§ INFORMATION PROVIDED:
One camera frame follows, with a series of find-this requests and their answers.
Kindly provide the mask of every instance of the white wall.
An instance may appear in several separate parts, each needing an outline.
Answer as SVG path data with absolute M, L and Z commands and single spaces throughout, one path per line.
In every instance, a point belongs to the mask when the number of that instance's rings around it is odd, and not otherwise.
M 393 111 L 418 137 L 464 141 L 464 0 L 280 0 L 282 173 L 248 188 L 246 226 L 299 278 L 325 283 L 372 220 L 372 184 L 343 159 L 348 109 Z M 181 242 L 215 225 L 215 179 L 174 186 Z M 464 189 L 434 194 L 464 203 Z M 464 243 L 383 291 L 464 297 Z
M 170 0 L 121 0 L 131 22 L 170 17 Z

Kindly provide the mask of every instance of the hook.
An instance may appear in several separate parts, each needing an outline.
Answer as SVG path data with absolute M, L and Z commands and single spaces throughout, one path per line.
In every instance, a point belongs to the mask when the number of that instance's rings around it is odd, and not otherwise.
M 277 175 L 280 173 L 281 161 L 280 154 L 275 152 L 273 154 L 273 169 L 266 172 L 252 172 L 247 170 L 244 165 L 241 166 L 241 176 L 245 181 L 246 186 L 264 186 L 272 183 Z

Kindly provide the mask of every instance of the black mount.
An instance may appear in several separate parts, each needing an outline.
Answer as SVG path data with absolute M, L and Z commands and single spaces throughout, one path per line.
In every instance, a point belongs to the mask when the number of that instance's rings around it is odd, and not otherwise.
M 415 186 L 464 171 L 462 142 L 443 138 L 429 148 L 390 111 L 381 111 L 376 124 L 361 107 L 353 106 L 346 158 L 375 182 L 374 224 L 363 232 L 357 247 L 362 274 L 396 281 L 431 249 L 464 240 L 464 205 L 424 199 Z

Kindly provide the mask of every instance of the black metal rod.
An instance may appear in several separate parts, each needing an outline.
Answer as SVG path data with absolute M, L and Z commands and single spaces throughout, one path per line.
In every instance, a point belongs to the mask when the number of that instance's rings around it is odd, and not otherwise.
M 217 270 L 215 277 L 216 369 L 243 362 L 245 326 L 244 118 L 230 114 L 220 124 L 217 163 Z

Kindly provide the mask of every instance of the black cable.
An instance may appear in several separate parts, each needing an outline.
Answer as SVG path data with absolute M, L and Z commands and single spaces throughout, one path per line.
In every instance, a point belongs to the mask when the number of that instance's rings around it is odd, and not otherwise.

§ WHAT TO DO:
Transcribe, exactly and completely, all of the entries.

§ RESPONSE BELOW:
One camera frame follows, with a series of find-this requests and their answers.
Kindly provide the mask of every instance of the white wall.
An instance may appear in several separate parts, each needing an outline.
Answer as SVG path data with absolute M, L and Z commands and single spaces throughout, one path per line.
In every instance, a point belongs to the mask when the number of that instance's rings around it is odd, and not otherwise.
M 393 111 L 418 137 L 464 141 L 464 0 L 280 0 L 282 173 L 248 188 L 246 226 L 299 278 L 325 283 L 372 220 L 372 184 L 343 159 L 348 109 Z M 181 242 L 215 225 L 215 179 L 174 186 Z M 464 189 L 434 194 L 464 203 Z M 464 243 L 383 291 L 464 297 Z
M 170 0 L 121 0 L 131 22 L 170 17 Z

Kindly provide the mask of every instance of the hook.
An instance may appear in several separate parts, each needing an outline.
Answer as SVG path data with absolute M, L and Z commands and single spaces throughout, one path per line.
In every instance, a point belongs to the mask when the number of that instance's rings around it is odd, and not otherwise.
M 277 175 L 280 173 L 281 161 L 280 154 L 275 152 L 273 154 L 273 169 L 266 172 L 252 172 L 247 170 L 244 165 L 241 166 L 241 176 L 245 181 L 246 186 L 264 186 L 272 183 Z

Kindly provide the mask of every instance of the black mount.
An instance may appear in several separate parts, each needing an outline.
Answer as SVG path data with absolute M, L and Z commands and single spaces throughout, one path per line.
In every instance, a point belongs to the mask when the number of that instance's rings around it is odd, and not otherwise.
M 415 186 L 464 171 L 462 142 L 443 138 L 429 148 L 390 111 L 381 111 L 376 124 L 361 107 L 353 106 L 346 158 L 375 182 L 374 224 L 363 232 L 357 247 L 362 274 L 396 281 L 431 249 L 464 240 L 464 205 L 424 199 Z

Kindly provide the mask of every instance of the black metal rod.
An instance may appear in several separate parts, each needing an outline.
Answer as SVG path data with absolute M, L and Z commands and single spaces throughout, one path per line.
In every instance, a point belongs to the mask when the number of that instance's rings around it is odd, and not otherwise.
M 217 270 L 215 277 L 216 369 L 243 362 L 245 326 L 244 118 L 230 114 L 220 124 L 217 163 Z

Kindly provide the mask of every instance of the black cable.
An instance may appear in several separate parts, each needing an outline.
Answer as SVG path data with absolute M, L and Z commands and single spaces throughout, one path per line.
In every instance, a point belongs to the mask when the number of that instance's rings around it is odd, and not otherwise.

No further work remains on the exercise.